[Date Prev][Date Next][Thread Prev][Thread Next]
- Subject: UTF-8 [was Re: LuaSocket http ftp smpt...]
- From: Klaus Ripke <paul-lua@...>
- Date: Thu, 3 Feb 2005 12:17:11 +0100
On Thursday 03 February 2005 10:06, PA wrote:
> > The most common charset is ISO-8859-1, which is enough for us Latin
> > people.
well here in Berlin, Western Latin is not enough, since Eastern Latin
is only 80km away :)
> I need UTF-8 at a bare minimum.
As I could not find any UTF-8 lib
(and http://lua-users.org/wiki/LuaUnicode is up to date ?),
I next to started to port Tcl's implementation of both UTF-8
(which basically is the 2K character classification and casing table
from Plan 9's rune system) and encoding
(which imho also is done in a quite reasonable fashion).

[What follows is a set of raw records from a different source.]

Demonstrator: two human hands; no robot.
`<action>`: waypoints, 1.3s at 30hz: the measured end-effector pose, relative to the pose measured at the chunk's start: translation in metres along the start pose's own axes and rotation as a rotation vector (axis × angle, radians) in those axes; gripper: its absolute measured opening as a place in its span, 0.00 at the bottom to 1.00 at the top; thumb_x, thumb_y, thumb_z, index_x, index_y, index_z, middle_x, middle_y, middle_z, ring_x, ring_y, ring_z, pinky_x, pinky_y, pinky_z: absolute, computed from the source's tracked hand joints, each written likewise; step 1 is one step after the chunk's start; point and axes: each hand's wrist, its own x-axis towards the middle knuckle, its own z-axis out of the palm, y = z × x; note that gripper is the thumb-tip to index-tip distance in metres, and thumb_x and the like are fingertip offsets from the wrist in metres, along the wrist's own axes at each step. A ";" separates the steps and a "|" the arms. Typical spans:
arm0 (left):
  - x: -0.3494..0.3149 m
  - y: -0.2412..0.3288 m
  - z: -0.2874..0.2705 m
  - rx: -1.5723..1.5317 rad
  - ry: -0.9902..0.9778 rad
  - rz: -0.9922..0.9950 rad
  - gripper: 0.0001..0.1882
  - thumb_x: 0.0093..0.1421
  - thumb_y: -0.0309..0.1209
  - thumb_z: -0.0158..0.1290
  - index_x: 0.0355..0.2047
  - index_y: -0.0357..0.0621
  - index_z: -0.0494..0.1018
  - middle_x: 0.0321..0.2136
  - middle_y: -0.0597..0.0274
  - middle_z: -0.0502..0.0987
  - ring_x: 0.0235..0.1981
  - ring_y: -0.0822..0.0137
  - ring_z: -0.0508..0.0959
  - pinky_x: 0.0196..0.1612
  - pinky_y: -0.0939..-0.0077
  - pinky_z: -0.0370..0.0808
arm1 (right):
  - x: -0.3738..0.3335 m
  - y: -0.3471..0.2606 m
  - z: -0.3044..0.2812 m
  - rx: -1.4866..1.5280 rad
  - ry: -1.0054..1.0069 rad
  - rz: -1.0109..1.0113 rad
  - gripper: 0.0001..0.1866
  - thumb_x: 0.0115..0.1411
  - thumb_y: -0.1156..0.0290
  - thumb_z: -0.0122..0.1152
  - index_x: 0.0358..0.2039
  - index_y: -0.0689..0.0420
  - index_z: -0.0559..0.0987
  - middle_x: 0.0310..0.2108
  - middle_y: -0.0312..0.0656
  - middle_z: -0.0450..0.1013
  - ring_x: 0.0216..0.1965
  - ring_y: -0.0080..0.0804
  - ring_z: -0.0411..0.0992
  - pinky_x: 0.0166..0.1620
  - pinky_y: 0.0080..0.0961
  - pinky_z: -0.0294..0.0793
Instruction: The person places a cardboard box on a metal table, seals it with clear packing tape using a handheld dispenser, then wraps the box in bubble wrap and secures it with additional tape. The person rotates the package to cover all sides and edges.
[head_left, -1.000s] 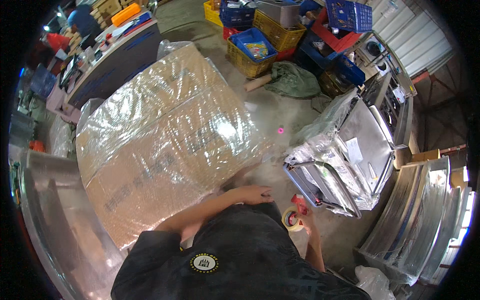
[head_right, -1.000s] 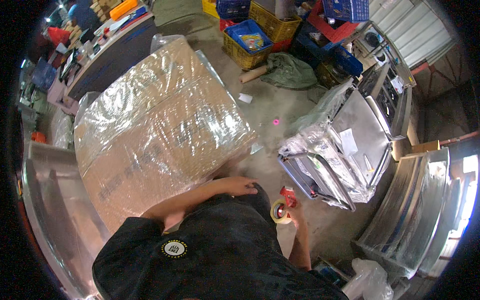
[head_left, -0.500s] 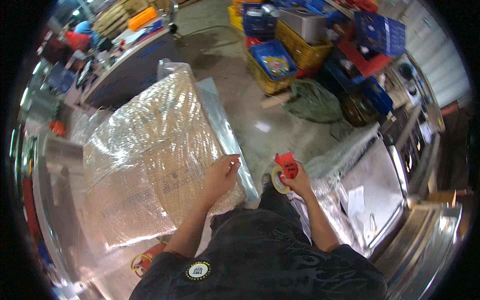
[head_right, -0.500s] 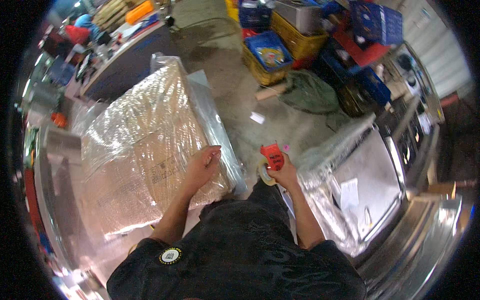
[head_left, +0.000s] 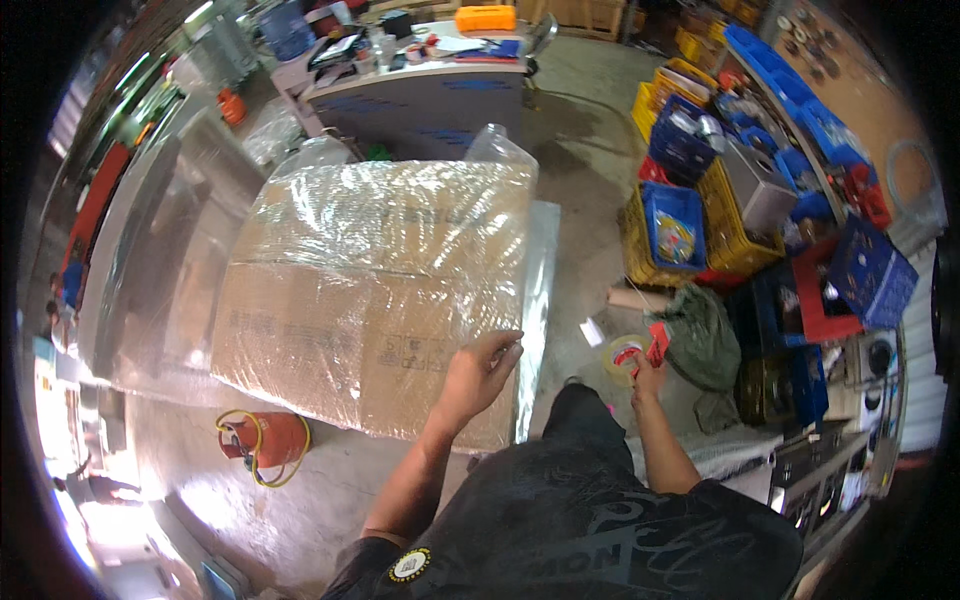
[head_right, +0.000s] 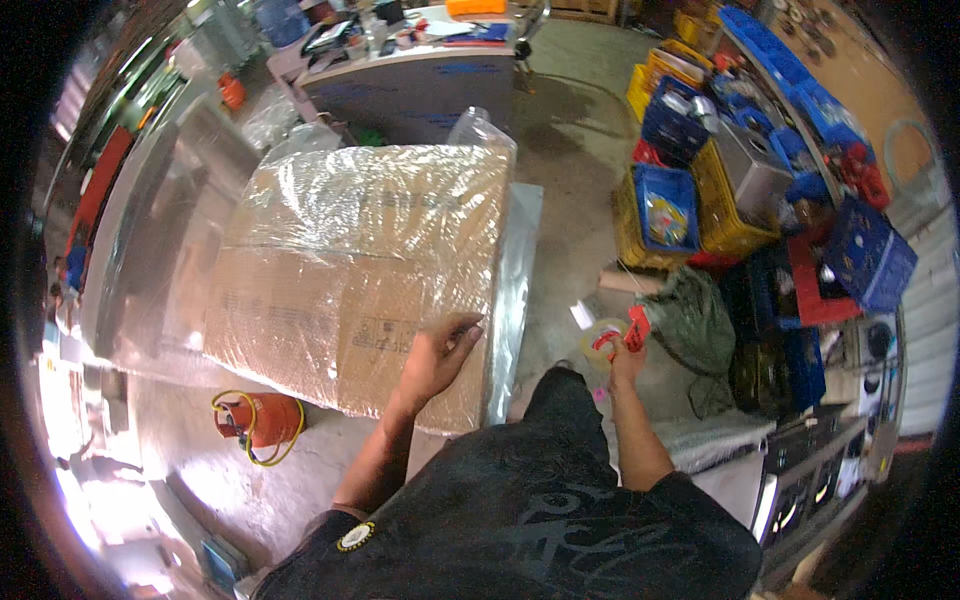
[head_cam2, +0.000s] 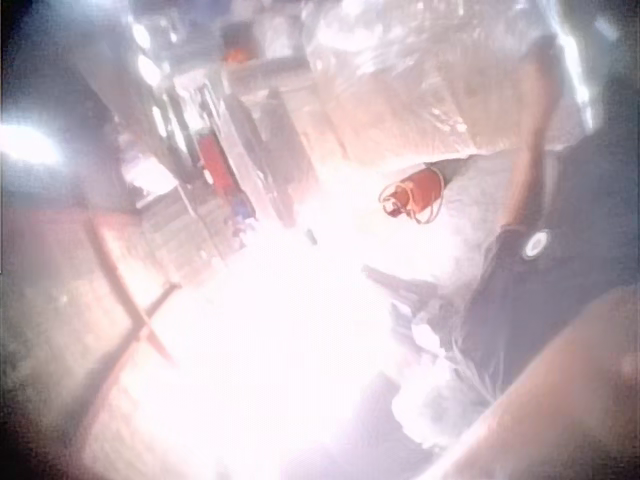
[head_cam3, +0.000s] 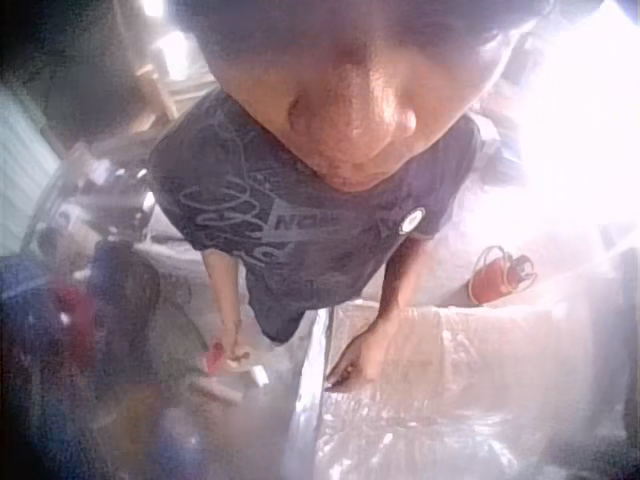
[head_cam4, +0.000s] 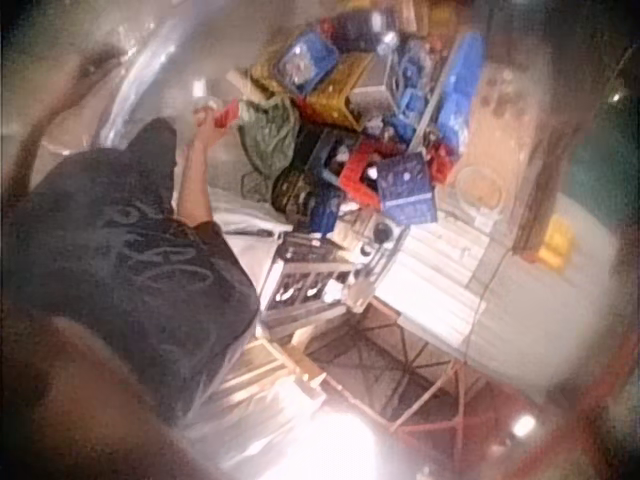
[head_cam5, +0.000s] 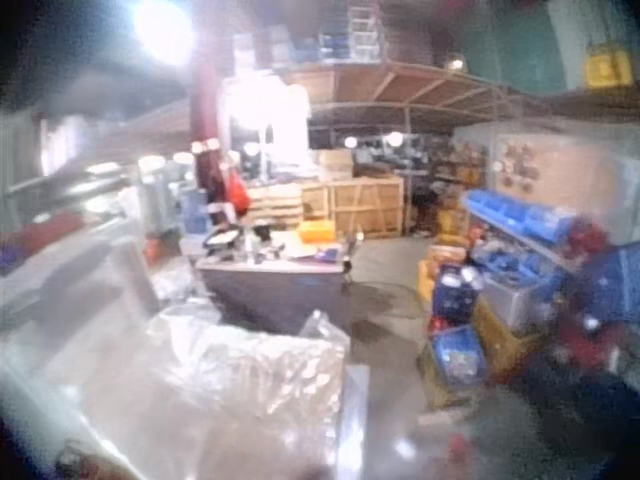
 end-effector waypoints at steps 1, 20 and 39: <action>0.011 0.004 -0.002 -0.007 0.045 -0.030 0.14 0.69 0.33 0.57 0.51 0.39 0.79 0.40 0.50 0.84 0.40 0.63 0.83 0.43 0.70 0.79 | 0.028 0.005 0.004 -0.164 -0.028 0.103 0.27 0.55 0.74 0.71 0.55 0.60 0.73 0.45 0.40 0.76 0.41 0.30 0.74 0.44 0.29 0.75; 0.150 -0.110 0.086 0.707 0.712 -0.631 0.21 0.65 0.39 0.60 0.55 0.47 0.75 0.26 0.59 0.74 0.30 0.61 0.76 0.39 0.60 0.74 | 0.337 0.032 0.035 -0.330 -0.093 0.283 0.37 0.57 0.68 0.75 0.64 0.61 0.69 0.58 0.47 0.74 0.51 0.37 0.77 0.48 0.32 0.77; 0.469 -0.159 0.008 0.584 0.528 -0.414 0.24 0.66 0.43 0.58 0.57 0.43 0.76 0.61 0.49 0.73 0.59 0.49 0.75 0.62 0.57 0.71 | 0.548 -0.156 0.233 -0.552 -0.612 -0.232 0.45 0.55 0.70 0.75 0.68 0.67 0.62 0.61 0.50 0.69 0.58 0.38 0.70 0.61 0.35 0.70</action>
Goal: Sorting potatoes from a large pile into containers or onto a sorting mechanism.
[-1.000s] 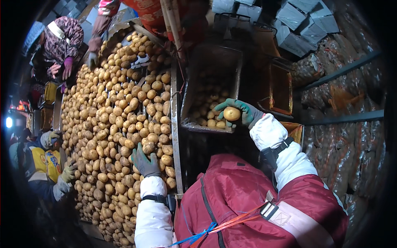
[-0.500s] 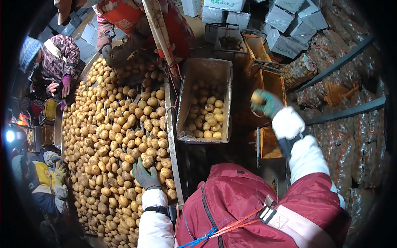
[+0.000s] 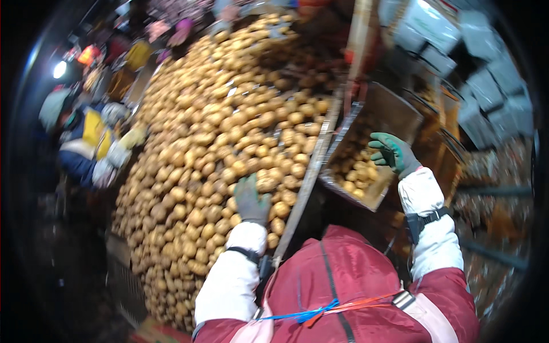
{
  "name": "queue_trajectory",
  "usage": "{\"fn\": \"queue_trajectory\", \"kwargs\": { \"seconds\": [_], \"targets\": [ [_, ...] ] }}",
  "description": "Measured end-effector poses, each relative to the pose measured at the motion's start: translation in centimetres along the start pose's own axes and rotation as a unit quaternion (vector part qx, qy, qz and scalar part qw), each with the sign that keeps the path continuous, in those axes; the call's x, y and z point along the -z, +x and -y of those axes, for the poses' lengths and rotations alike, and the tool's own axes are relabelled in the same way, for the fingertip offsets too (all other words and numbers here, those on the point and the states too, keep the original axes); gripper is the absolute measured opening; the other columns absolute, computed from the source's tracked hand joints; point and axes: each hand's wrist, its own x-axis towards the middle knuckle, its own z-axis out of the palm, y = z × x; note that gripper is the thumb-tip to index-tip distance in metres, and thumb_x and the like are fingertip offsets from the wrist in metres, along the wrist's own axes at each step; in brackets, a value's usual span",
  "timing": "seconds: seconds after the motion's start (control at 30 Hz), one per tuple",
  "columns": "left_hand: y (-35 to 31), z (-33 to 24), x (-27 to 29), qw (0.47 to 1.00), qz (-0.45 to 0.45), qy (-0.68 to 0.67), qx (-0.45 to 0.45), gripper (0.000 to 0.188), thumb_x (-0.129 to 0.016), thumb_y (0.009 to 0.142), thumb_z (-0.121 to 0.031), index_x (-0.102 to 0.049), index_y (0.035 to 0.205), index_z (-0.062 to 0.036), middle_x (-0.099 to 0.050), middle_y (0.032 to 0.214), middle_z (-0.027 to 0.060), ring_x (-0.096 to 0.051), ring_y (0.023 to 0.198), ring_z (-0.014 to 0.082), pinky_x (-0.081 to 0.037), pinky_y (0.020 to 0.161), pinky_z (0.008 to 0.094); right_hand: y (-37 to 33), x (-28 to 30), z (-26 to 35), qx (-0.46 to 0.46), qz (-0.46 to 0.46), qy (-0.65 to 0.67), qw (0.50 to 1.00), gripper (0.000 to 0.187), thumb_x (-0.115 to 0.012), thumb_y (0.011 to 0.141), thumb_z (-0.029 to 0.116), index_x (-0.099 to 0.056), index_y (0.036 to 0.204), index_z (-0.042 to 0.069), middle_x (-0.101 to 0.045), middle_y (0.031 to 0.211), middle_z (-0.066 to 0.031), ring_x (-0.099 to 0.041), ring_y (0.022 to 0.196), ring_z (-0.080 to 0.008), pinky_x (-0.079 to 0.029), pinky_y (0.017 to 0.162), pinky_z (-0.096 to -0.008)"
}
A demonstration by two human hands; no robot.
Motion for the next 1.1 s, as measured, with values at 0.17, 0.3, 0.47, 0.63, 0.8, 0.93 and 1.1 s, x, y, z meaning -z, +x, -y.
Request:
{"fn": "queue_trajectory", "kwargs": {
  "seconds": [0.17,0.3,0.47,0.63,0.8,0.93,1.1],
  "targets": [
    [0.0,-0.3,1.3,0.998,0.047,0.003,0.033,0.075,-0.068,0.074,-0.025,-0.047,0.144,-0.0105,-0.053,0.136,0.0158,-0.042,0.133,0.0387,-0.027,0.115,0.0525,6.9,-12.5,0.1,-0.032,0.137,-0.011,0.99,0.039,-0.057,0.101,0.028,-0.059,0.13,0.002,-0.071,0.106,-0.0097,-0.069,0.075,-0.0176,-0.059,0.068,-0.0297],
    [0.4,-0.2,2.4,0.996,0.072,-0.012,0.055,0.077,-0.07,0.074,-0.026,-0.046,0.146,-0.0117,-0.052,0.138,0.015,-0.04,0.135,0.0376,-0.025,0.117,0.0524,12.2,-22.0,-0.7,0.035,0.159,-0.218,0.962,0.032,-0.063,0.096,0.015,-0.063,0.125,0.0,-0.07,0.103,-0.0052,-0.063,0.07,-0.0097,-0.053,0.062,-0.0232],
    [0.8,0.0,3.1,0.994,0.075,-0.043,0.059,0.077,-0.071,0.073,-0.028,-0.047,0.145,-0.0114,-0.052,0.138,0.0163,-0.041,0.135,0.0381,-0.027,0.117,0.0523,18.1,-32.2,-2.8,0.094,0.184,-0.346,0.915,0.036,-0.067,0.09,0.025,-0.068,0.118,0.002,-0.072,0.096,-0.008,-0.067,0.077,-0.015,-0.053,0.069,-0.0282],
    [1.0,0.3,2.6,0.994,0.075,-0.044,0.069,0.074,-0.07,0.074,-0.031,-0.05,0.142,-0.0079,-0.053,0.137,0.0179,-0.043,0.135,0.0385,-0.026,0.118,0.0527,20.6,-38.3,-3.4,0.214,0.15,-0.645,0.718,0.05,-0.072,0.082,0.026,-0.06,0.128,0.01,-0.064,0.118,-0.0173,-0.064,0.111,-0.032,-0.052,0.09,-0.0406],
    [0.3,1.0,1.6,0.993,0.093,-0.028,0.065,0.069,-0.069,0.075,-0.033,-0.054,0.134,-0.0004,-0.053,0.138,0.0205,-0.041,0.137,0.0383,-0.025,0.118,0.0523,20.4,-40.2,-4.6,0.236,0.175,-0.745,0.599,0.055,-0.075,0.078,0.023,-0.052,0.126,0.011,-0.053,0.125,-0.0164,-0.062,0.111,-0.0352,-0.053,0.087,-0.0477],
    [0.4,1.0,1.8,0.991,0.11,-0.024,0.069,0.071,-0.068,0.077,-0.035,-0.051,0.138,-0.0037,-0.051,0.14,0.0193,-0.039,0.139,0.0372,-0.023,0.119,0.0513,21.5,-39.6,-5.2,0.267,0.189,-0.736,0.592,0.053,-0.073,0.078,0.02,-0.052,0.125,0.013,-0.052,0.125,-0.0156,-0.064,0.108,-0.0346,-0.053,0.084,-0.0485],
    [0.8,0.8,2.0,0.991,0.116,-0.027,0.067,0.074,-0.067,0.079,-0.036,-0.046,0.144,-0.0066,-0.049,0.142,0.0181,-0.037,0.14,0.0365,-0.022,0.12,0.0505,23.0,-39.8,-3.4,0.244,0.231,-0.741,0.581,0.046,-0.072,0.078,0.02,-0.055,0.121,0.015,-0.054,0.122,-0.0142,-0.063,0.109,-0.0349,-0.053,0.084,-0.0479]
  ]
}}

I would do this in a completely locale-independent way;
as for the casing there are only very few locale issues
(actually the I-dot thing in Turkish and Azeri and a similar
case in Lithuanian. Since here we have kind of a
German-Turkish locale, we would get it wrong anyway).
So, casing and character class detection for matching is mostly
easy (well, the latter has issues with combining diacritical marks ...).
Normalization would be out of the game as this is a heavy beast.
For collation I'd go for a port of our free defined collations
http://malete.org/Doc/CharSet (which does not yet include
multilevel collation but is otherwise quite small and efficient.
Basically I'm doing that in order to put Lua in our DB anyways).
Er, maybe it was not clear: the interface oviously is so that
you can say "string = utf8" and voila.
Encoding would be independent from UTF-8:
while recoding from A to B would go via UTF-8,
there is no need to know anything about the intermediate
stage (beyond recognizing the byte sequences).
Suggestions? Pointers? Stop it, stupid? Go on?